Monday, December 27, 2004

A Terrorist Sees the Light

Walid Shoebat is an alias for a man who's changed careers:
[H]e was a terrorist, Shoebat said. He and friends tried to lynch an Israeli soldier. Once he was recruited to carry a bomb to destroy a Jewish bank and should have died when it exploded. His life was spared because he disobeyed his instructions, Shoebat said, explaining that he had seen Palestinian children playing in front of the institution and didn't want to harm them. Instead of putting the bomb in a wastebasket at the bank's entrance, as he had been ordered, he put it on the roof.

"It exploded at 6 p.m. exactly," Shoebat said, explaining that he had been told not to part with the bomb until that time.

As a college student in Chicago, he surreptitiously raised funds for the Palestinian Liberation Organization.
Shoebat's story is incredible. A Palestinian who came to America, he's become an evangelical Christian who speaks passionately on behalf of Israel and the Jewish people in the United States and Europe. The California resident was interviewed by the St. Petersburg, Florida Neighborhood Times hours before speaking at a Jewish synagogue in St. Petersburg (accompanied by "four Pinellas County sheriff's deputies for the evening, two in plain clothes and two in uniform."):

His goal is to fight anti-Semitism, "the second oldest profession," Shoebat said during an interview.

Asked to explain his motivation, he offered an analogy.

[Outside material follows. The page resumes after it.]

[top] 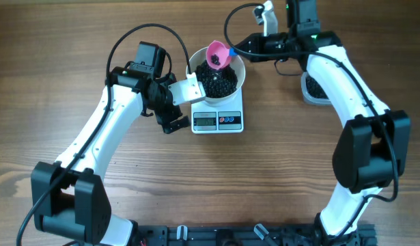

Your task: Scoop item into bowl and weigh 150g on scale

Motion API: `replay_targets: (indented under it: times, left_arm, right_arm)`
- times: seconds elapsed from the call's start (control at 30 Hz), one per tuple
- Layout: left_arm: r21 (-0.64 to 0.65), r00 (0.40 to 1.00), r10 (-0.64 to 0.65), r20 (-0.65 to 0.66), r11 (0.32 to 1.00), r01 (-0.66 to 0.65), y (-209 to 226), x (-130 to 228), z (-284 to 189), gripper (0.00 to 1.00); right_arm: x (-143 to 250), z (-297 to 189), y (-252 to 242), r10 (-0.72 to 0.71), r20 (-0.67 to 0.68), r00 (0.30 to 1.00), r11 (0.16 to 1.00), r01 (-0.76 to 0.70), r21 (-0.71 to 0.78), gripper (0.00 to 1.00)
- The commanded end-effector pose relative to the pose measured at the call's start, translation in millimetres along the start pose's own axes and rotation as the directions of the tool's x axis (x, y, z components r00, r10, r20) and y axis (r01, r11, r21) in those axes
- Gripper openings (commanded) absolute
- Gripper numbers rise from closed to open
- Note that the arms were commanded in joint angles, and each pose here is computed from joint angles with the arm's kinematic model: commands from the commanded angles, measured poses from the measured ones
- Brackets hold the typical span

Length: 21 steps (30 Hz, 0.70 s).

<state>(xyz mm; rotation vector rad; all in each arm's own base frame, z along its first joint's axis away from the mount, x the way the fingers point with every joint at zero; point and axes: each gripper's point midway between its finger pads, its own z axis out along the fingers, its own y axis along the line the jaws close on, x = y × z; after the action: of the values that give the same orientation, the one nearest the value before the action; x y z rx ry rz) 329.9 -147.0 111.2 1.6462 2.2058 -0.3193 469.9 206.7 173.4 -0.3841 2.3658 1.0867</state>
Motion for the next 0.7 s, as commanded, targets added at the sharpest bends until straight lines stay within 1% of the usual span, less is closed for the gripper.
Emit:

"First of all, a person who comes out of drugs is motivated by two reasons. One, his anger at the drug pushers. Second, he doesn't want to see his kids go through it. He sees all kids like his own kids. I saw my cousin get killed by the Israelis. It took me years to realize that it wasn't the Israelis who killed him. It was the hate pushers. It was the mosques in the local community over there," the father of two said.

Shoebat said it is important to reach out to universities, which harbor leftist and pro-terror groups.

"The universities are infested. We need to watch out for our universities. We need to strengthen the Christian communities and the Jewish communities to keep this country strong," he said.

"We have a lot of elements coming to this country via student visas, via immigration. I am not against Muslims coming to this country, but I'm against bringing students and immigrants from countries that harbor terrorism."

Though he is sounding an alarm, Shoebat said Americans should not become paranoid or Islamophobic.

"We need to be aware of how to identify the Islamist from a Muslim who really just wants to do his five daily prayers, do his good deeds once a year and bury his dead in the Muslim graveyard and eat Muslim Hallal (meat prepared in accordance with Muslim law)," he said.

On the other hand, Shoebat said, "Many of the jihadists are here. We need to look at the cultural centers. If you have a Muslim cultural center, if the community got together and built it together, most of the time it's okay. But if it has been funded by Wahabi from Saudi Arabia, then there's an Arabic proverb that says, You don't bite the hand that feeds you. I think it's an American proverb as well. . . . If it's a Muslim cultural center, track the money."

Shoebat, who would say only that he is in his mid 40s, was born near Bethlehem. His father is an Arab Muslim and his mother an American Christian. His parents met in the United States. His mother verbally converted to Islam "because she was in love," Shoebat said . . .

His change of heart came with his marriage to a Mexican-American woman. He tried unsuccessfully to convert his Catholic wife, but ended up studying the Bible instead. Today they are both evangelical Christians.

His Shoebat Foundation works to recruit other Arab speakers on behalf of Israel, he said.

"It's time that Arabs stand up and speak against anti-Semitism. It's time that Arab-Americans stand up and be good citizens of this nation and say, 'You know what? We hate anti-Semitism. We're not against Israel.' It's time that we carry out what we said in Oslo when we said we recognize Israel's right to exist, literally, not just by talking," Shoebat said.

It's good to know the Bible and one Christian woman can overpower 72 virgins.